About this exercise. Starting at the top of the listing below, copy each line exactly, stopping after the line that contains "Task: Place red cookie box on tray".

★ ★ ★ ★ ★ ★ ★

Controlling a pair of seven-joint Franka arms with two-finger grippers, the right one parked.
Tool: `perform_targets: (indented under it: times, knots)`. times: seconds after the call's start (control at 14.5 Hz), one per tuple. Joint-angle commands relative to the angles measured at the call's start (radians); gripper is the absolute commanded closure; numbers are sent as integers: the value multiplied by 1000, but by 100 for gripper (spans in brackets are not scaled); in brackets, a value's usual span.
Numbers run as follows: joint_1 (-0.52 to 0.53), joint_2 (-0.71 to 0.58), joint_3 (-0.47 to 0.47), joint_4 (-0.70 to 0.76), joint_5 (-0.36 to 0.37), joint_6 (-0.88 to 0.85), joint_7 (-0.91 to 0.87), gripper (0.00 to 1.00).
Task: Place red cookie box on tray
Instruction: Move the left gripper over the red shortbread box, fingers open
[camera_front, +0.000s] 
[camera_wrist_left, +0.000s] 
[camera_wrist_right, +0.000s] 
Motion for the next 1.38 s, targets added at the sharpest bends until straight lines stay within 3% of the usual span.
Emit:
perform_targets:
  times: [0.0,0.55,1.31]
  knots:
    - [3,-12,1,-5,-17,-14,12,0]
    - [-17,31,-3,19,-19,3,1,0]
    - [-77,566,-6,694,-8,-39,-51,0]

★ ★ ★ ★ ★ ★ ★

Answer.
Controlling a pair of seven-joint Franka arms with two-finger grippers, the right one parked.
Tool: `perform_targets: (indented under it: times, knots)`. times: seconds after the call's start (control at 14.5 Hz), one per tuple. Joint-angle commands relative to the angles measured at the call's start (radians); gripper is the absolute commanded closure; numbers are sent as integers: the value multiplied by 1000, but by 100 for gripper (spans in brackets are not scaled); in brackets, a value's usual span.
Numbers run as follows: joint_1 (-0.52 to 0.53), joint_2 (-0.71 to 0.58), joint_3 (-0.47 to 0.47), joint_4 (-0.70 to 0.76), joint_5 (-0.36 to 0.37), joint_6 (-0.88 to 0.85), joint_7 (-0.91 to 0.87), gripper (0.00 to 1.00).
Task: Place red cookie box on tray

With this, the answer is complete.